Mme Colas considère que la programmation de cette année reflète bien la réalité de la culture noire. C’est d’ailleurs pour offrir un éventail plus large de celle-ci que le nom du festival a été changé cette année. Aussi au menu, le film Fleur du désert, de Sherry Hormann, basé sur l’histoire vécue de Waris Dirie; Aide-toi, le ciel t’aidera, du Français François Dupeyron, qui suit une femme noire dans une cité parisienne; et en clôture du festival, Skin, d’Anthony Fabian, qui retrace l’histoire vraie de la fille de deux Blancs, née avec la peau noire, en plein Apartheid.

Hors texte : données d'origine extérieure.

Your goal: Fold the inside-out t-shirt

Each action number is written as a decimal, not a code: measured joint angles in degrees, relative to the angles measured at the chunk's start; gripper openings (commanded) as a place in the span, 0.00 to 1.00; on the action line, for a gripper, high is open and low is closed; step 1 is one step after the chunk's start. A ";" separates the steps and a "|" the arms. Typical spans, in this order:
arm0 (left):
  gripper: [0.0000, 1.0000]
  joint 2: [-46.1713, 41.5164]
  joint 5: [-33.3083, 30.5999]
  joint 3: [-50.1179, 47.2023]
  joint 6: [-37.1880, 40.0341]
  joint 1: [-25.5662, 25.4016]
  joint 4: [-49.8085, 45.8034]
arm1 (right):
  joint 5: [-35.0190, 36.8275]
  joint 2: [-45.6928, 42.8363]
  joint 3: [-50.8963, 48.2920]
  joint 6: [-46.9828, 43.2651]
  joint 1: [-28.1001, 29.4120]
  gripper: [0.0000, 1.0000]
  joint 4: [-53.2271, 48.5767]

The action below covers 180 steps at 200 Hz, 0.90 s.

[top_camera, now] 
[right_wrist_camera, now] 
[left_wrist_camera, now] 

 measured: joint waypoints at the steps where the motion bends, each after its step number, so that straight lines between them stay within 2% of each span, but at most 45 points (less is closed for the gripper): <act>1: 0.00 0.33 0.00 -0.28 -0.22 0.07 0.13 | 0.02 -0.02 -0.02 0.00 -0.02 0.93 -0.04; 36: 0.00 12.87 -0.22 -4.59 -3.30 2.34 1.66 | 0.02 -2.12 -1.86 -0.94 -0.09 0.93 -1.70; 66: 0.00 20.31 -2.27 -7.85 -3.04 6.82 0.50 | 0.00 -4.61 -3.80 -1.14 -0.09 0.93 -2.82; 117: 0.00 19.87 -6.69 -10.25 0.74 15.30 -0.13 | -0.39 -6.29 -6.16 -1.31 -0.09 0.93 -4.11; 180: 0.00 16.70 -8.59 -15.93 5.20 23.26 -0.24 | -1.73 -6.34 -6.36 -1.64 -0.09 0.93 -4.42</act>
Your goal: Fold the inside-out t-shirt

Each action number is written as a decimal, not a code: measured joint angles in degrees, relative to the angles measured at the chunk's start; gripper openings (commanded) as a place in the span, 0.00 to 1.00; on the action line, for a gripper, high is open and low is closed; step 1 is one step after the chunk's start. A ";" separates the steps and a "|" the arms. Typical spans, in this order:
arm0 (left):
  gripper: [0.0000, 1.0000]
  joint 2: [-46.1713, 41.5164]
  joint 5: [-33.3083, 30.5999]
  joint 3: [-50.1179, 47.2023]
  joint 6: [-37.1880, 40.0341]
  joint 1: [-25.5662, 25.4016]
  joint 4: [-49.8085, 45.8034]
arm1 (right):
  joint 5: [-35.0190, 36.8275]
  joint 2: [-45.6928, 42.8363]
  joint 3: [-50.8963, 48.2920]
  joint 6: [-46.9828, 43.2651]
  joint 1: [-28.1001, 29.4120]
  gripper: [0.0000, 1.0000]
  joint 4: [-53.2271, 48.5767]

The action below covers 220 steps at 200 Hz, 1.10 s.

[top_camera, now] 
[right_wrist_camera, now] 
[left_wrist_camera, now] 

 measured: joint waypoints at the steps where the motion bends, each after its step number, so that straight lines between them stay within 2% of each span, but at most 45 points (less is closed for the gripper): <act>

La porte-parole du festival, Francine Grimaldi, a souligné l’absence de longs métrages provenant d’Haïti dans la programmation de cette année («On comprend pourquoi!» a-t-elle ajouté en faisant référence au séisme). Un volet «débats» a par ailleurs été ajouté à la programmation cette année, avec notamment pour sujets Haïti et le cinéma noir.